On Race, Homosexuality, and Visual and Verbal Androgyny in Cullen's Work
One of the most interesting aspects of many of these openly homoerotic poems is the linking of explicit homoeroticism with a miscegenation of black and white. Perhaps Cullen's purpose in making the couples inter-racial was to heighten a sense of transgressive sex that also obscured something of the nature of the real social transgression by figuring sexuality within a racial discourse. These conflicted relationships are filled with anguish, bitterness and disappointment and much of the sexual conflict is displaced into racial conflict, but not to the extent that the homoerotic content of the poem becomes completely obscured. (Though perhaps it is obscured enough to evade the attention of those readers who for various reasons would prefer not to find it.)
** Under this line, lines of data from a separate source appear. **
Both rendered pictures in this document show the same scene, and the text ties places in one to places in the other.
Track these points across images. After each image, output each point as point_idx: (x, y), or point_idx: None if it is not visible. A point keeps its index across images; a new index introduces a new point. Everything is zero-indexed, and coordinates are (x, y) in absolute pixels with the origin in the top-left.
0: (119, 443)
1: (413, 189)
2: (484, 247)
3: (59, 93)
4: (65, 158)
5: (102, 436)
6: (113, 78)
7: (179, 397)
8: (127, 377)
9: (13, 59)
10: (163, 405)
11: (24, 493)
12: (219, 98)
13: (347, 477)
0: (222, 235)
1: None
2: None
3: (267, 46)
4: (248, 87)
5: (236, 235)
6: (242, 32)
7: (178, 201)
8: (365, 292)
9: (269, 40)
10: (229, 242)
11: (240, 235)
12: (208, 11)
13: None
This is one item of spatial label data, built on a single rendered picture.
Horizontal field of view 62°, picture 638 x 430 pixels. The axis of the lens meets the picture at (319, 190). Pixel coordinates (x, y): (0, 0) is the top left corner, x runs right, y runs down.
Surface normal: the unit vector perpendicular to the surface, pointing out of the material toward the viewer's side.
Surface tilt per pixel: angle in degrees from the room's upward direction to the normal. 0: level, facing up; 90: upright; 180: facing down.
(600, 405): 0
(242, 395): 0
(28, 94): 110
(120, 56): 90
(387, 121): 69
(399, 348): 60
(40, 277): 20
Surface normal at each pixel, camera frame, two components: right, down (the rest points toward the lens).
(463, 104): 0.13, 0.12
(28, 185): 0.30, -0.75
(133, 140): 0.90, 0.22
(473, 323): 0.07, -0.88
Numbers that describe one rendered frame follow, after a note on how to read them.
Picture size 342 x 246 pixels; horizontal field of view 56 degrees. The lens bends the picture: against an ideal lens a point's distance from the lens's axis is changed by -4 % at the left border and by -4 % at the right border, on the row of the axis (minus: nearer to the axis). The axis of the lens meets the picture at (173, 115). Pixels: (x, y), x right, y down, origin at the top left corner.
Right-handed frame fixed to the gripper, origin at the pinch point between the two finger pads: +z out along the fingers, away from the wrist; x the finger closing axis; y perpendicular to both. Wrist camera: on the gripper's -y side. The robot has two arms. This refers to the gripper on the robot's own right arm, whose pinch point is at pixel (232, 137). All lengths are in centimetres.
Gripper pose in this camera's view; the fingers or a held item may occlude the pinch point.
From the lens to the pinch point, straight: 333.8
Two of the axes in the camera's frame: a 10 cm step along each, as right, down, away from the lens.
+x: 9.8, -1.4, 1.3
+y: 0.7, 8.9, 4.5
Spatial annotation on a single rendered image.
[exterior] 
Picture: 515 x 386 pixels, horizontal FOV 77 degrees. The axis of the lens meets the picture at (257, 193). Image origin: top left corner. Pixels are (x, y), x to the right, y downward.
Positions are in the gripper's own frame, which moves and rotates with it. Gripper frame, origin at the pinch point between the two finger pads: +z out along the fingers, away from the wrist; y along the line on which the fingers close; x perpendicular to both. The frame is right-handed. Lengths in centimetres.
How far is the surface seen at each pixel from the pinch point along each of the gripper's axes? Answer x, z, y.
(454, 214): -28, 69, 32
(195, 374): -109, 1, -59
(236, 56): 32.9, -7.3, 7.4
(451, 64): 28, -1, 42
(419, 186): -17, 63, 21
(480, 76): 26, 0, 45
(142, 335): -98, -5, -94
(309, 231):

This conflation of categories of race and sexuality into is further heightened by the illustrations of Charles Cullen (no relation to the poet) whose (literally) black and white, male and female figures frame the text in Countee Cullen's collections The Black Christ and Other Poems and Copper Sun, and his The Ballad of a Brown Girl. Charles Cullens female figures are fairly normative representations of women. However, the "male" figures are quite androgynous, if not actually featureless. There is also a peculiar sort of racial androgyny. The black figures are clearly marked as African-American--even the relatively featureless male figures are generally typed by kinky hair or flat noses. However, the white figures, particularly the white male figures, are rendered so that the features that do appear are also typically "black." In fact, when viewed with respect to the particular poems they accompany, it is clear that these white figures often do represent African-Americans. Thus, the illustrations seem to set rigid oppositions of black/white, male/female, but they also set up a frame of a racially and sexually androgynous eroticism that is both male and bi-sexual, where racial and sexual difference are displaced into one another or obscure the other.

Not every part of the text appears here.